In order to make administration of justice strong and result oriented, they appointed Hindu and Muslim law officers. Their function was to illucidate religious based laws to English judges who had no knowledge about their laws [35].

Presently the diversity in the personal laws in being viewed as a threat to national integration. True it is that the essence of uniformity in laws sounds logical but using it as tool to bring unity and integrity of the nation seems to be superfluous. The Apex Court has rightly observed in Pannalal Bansilal v. State of Andhra Pradesh, [36] that adoption of a uniform civil code can be counterproductive to unity and integrity of the nation. The personal laws not only vary from community to community but within community itself but it vary greatly. Clause (1) of section 7 of the Hindu Marriage Act, 1955 sets an example. It says:

A Hindu marriage may be solemnized in accordance with customary rites and ceremonies of either party thereto.

The Act does not specifically stipulate ceremonies but it leaves it to the customary practices observed by the parties. Same is true about Muslims who follow different Madhabs. They are divided into sects and sub sects the two big sects are Shias and Sunnis. Both Shias and Sunnis are divided into 38 sub sects [37]. The personal laws derive their authenticity from the religion itself, therefore diversities are bound to be there.
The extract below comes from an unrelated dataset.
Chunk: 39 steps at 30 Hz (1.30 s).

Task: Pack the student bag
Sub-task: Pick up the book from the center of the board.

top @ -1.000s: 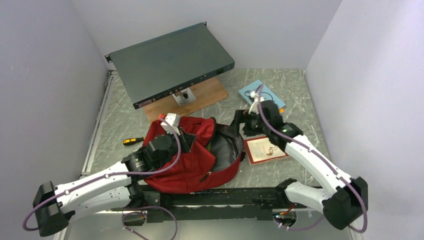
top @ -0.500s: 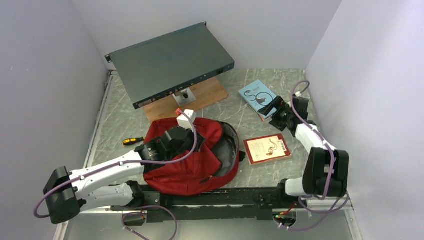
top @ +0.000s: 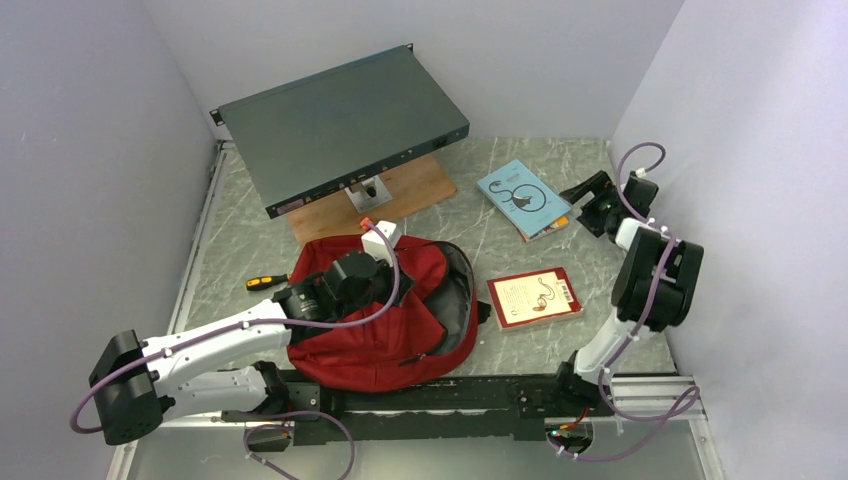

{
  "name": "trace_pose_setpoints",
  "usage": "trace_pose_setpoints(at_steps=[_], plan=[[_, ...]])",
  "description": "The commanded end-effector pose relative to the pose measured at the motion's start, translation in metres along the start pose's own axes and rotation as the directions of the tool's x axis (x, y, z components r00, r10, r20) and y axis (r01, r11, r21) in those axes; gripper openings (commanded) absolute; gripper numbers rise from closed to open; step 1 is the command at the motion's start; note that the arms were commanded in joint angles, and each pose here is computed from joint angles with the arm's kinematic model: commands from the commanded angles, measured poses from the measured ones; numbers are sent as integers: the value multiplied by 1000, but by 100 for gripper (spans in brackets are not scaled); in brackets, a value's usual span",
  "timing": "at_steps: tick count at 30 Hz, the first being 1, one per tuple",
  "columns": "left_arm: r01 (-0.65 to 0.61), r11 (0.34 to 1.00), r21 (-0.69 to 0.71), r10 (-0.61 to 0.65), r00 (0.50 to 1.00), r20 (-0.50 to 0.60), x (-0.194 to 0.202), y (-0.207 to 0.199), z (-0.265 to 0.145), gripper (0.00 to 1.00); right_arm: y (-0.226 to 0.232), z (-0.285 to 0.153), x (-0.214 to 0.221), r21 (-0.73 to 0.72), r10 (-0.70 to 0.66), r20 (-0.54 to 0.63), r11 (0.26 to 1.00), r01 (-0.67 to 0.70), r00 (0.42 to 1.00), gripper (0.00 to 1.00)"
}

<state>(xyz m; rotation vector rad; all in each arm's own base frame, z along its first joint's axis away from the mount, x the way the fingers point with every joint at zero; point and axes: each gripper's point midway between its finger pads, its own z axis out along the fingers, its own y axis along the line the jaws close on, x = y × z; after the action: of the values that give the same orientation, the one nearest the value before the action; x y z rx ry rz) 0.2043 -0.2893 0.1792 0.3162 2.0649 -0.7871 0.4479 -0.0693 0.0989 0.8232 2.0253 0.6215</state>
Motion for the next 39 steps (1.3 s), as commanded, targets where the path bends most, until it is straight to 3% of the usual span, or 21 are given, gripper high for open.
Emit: trace_pose_setpoints(at_steps=[1,5,8,12,29,39], plan=[[-25,996,80,22,999,43,-21,-21,-5,0,-9,23,-17,-123,41,-24,991,-44,999,91],[-23,996,87,18,998,53,-23,-21,-6,0,-22,42,-15,-235,103,-82,965,-120,991,79],[-20,996,85,16,999,49,-22,-21,-6,0,-23,48,-21,-284,139,-70,947,-153,988,76],[-13,996,87,9,999,48,-24,-22,-8,0,-25,61,-11,-344,222,-142,903,-258,965,67],[8,995,102,-11,1000,28,-26,-30,-4,0,-23,80,4,-397,278,-208,852,-341,938,47],[15,995,103,-18,999,29,-27,-32,0,0,-18,83,18,-406,274,-223,846,-345,935,48]])
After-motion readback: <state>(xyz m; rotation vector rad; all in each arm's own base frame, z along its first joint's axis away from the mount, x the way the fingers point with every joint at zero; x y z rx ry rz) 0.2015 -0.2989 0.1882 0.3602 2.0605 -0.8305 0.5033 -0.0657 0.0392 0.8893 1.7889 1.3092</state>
Besides these personal laws the Special Marriage Act, 1954 also governs family matters. The special and distinguishing feature of this Act is that it is a secular law. Interreligious marriages are not generally being allowed by personal laws, but under this secular law, religion is no bar to such marriages. Parties belonging to same religion or different religions are free to marry under this secular law [38]. This secular law lays down uniform law to all marrying parties. Even in the matters of succession, [39] the parties are governed by the uniform law viz. Indian Succession Act 1925. However, the parliament by amendment in 1976 added section 21-A which disturbed the special and distinguishing features of this secular enactment by introducing religious element. The effect of the amendment exempted the Hindu Marrying parties from the ambit of section 21. If any party to marriage irrespective being Hindu, Muslim, and Christians etc. is governed in the matter of succession by a common law, why an exemption for Hindu were made? If it not possible to have uniform secular laws whereby even an option is provided to the parties free from religious elements, how is it possible to replace the whole gamut of religious based personal laws by one uniform law? The Special Marriage Act, 1955, instead of becoming a catalyst for unity and integrity of India and paving way for abolition of personal laws lost rationale by this amendment. The amendment itself reinforces the fact that in a heterogeneous society there is no scope for uniform civil code.

Conclusion

The advocates of uniform civil code believe that such a code has potential to unite India and accordingly its enactment is always highlighted in reference to national integration. The rhetoric overlooks the essence of personal matters viz. marriage, maintenance, divorce etc. in one’s life. Marriage and religion, divorce and religion, maintenance and religion are deeply interlinked and cannot be divorced in the name of unity and integrity of the nation. The strict adherence to these laws cannot permit uniformity of any sort. The reality is that the diversity in these laws reveals the essence of institution of family in civilized societies. Any attempt to unify these laws will be disastrous not for only for the institution of family but also for the society. In a country like India the unification of these laws will negate not only the essence attached to family as an institution but also philosophy of its secular principles. Therefore, no attempt should be made to abolish personal laws. The respect for this diversity practically unites people. Compulsion and compromises in the fundamental aspects of religion cannot unite people. It hurts religious sentiments and disillusions people of their belief in their nation. No Nationhood can be achieved by derooting culture. No nationhood can be achieved by negating identity.